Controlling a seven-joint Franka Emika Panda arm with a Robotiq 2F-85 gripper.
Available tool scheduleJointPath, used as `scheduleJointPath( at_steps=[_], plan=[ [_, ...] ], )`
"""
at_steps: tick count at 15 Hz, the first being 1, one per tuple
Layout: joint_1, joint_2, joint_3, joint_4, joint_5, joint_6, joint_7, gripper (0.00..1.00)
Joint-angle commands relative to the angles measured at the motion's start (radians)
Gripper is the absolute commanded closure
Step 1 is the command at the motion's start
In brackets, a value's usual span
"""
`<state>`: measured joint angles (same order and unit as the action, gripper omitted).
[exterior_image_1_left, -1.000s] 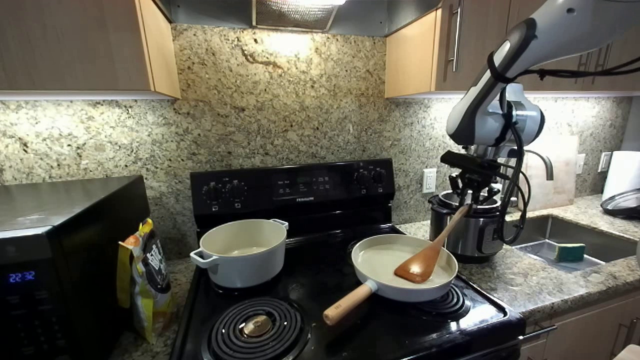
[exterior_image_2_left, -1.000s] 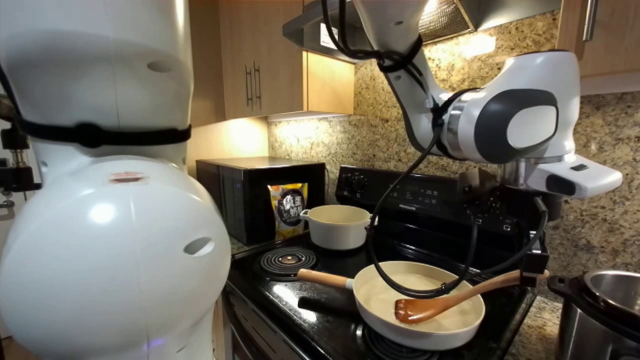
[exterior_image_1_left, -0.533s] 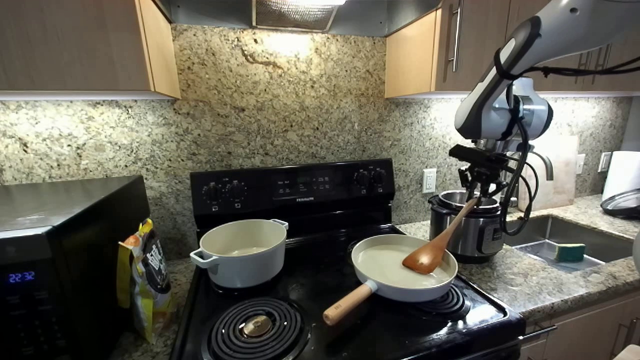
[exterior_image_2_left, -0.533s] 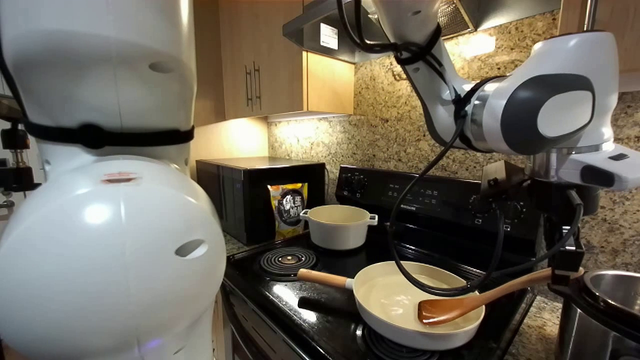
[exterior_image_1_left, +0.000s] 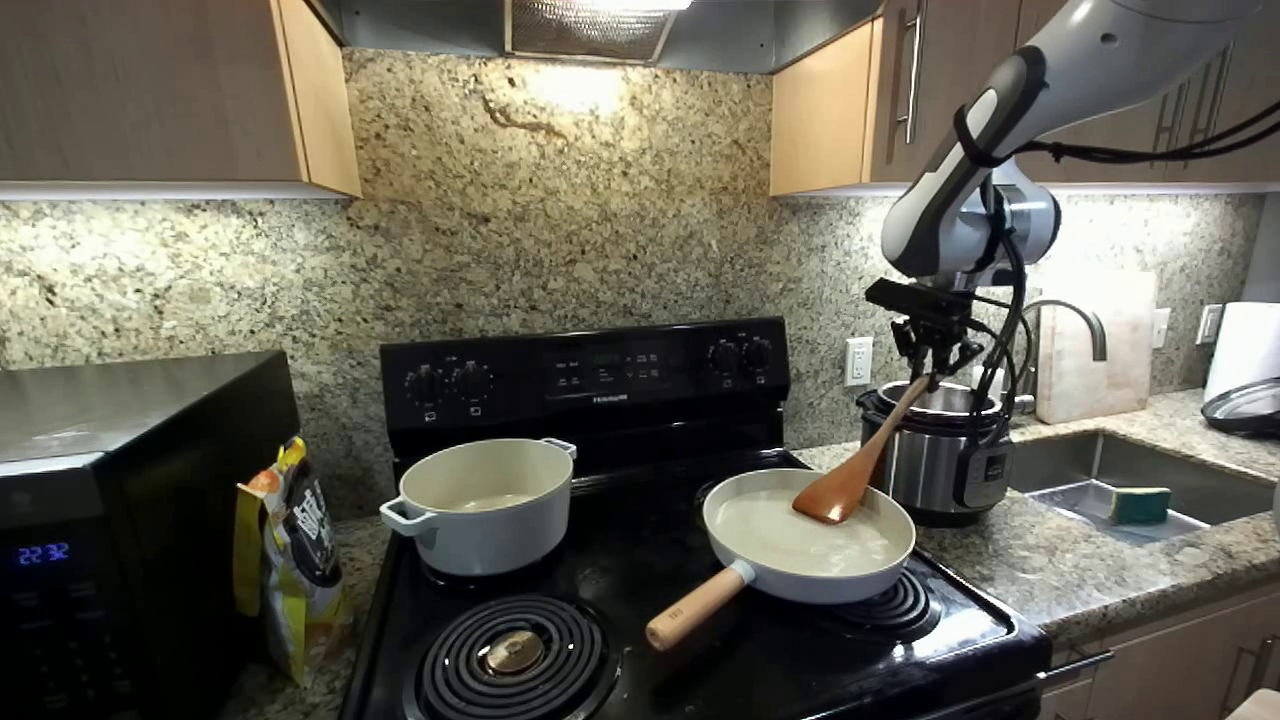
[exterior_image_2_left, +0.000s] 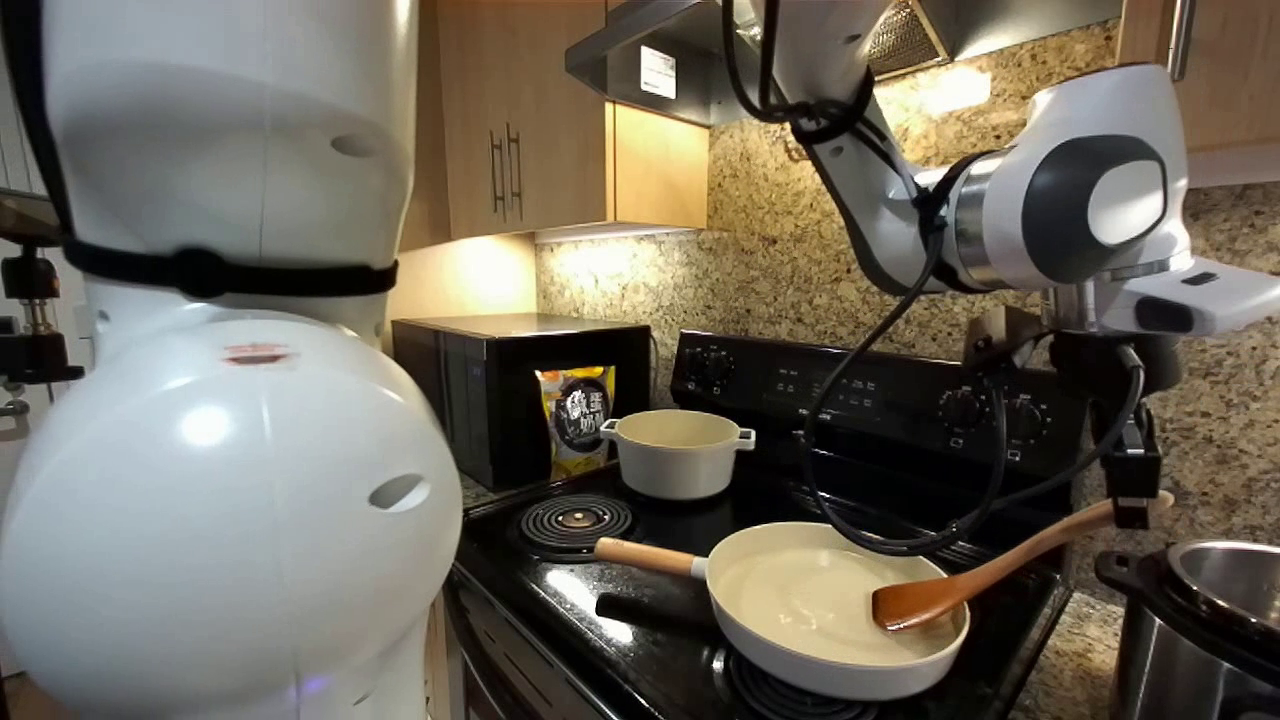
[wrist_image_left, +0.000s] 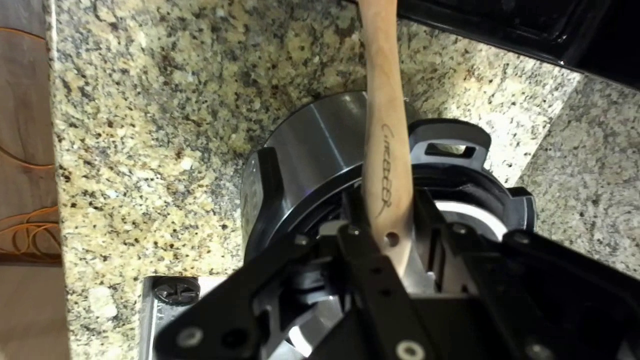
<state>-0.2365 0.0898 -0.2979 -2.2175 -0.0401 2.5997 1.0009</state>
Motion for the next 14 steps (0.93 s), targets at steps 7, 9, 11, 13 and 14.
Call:
scheduleJointPath(
  at_steps=[7,9,11,13,14],
  plan=[
    [0.121,0.098,0.038,0.126,-0.147,-0.092,0.138,0.89],
    [0.139,0.103,0.042,0.126,-0.150,-0.087,0.145,0.89],
    [0.162,0.095,0.041,0.100,-0.178,-0.083,0.172,0.89],
    [0.175,0.092,0.047,0.076,-0.191,-0.090,0.179,0.89],
    [0.181,0.092,0.052,0.064,-0.194,-0.093,0.182,0.89]
  ],
)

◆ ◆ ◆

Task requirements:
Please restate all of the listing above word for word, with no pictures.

Reply to the task:
Controlling a seven-joint Franka Emika Panda arm with a Robotiq 2F-85 gripper.
Available tool scheduleJointPath, used as `scheduleJointPath( at_steps=[_], plan=[ [_, ...] ], )`
"""
at_steps: tick count at 15 Hz, the first being 1, one per tuple
Layout: joint_1, joint_2, joint_3, joint_4, joint_5, joint_6, joint_7, gripper (0.00..1.00)
Joint-angle commands relative to the angles measured at the motion's start (radians)
Gripper is the absolute commanded closure
Step 1 is the command at the motion's start
In brackets, a value's usual span
"""
`<state>`: measured joint angles (same order and unit as the action, gripper omitted).
[exterior_image_1_left, -1.000s] 
[exterior_image_2_left, -1.000s] 
[exterior_image_1_left, -0.533s] 
[exterior_image_2_left, -0.533s] 
[exterior_image_1_left, +0.000s] 
[exterior_image_2_left, +0.000s] 
[wrist_image_left, +0.000s] 
<state>-0.2365 0.0898 -0.2979 -2.2175 -0.0401 2.5997 1.0009</state>
Motion for the next 14 steps (0.93 s), targets at steps 7, 9, 11, 13 and 14.
Call:
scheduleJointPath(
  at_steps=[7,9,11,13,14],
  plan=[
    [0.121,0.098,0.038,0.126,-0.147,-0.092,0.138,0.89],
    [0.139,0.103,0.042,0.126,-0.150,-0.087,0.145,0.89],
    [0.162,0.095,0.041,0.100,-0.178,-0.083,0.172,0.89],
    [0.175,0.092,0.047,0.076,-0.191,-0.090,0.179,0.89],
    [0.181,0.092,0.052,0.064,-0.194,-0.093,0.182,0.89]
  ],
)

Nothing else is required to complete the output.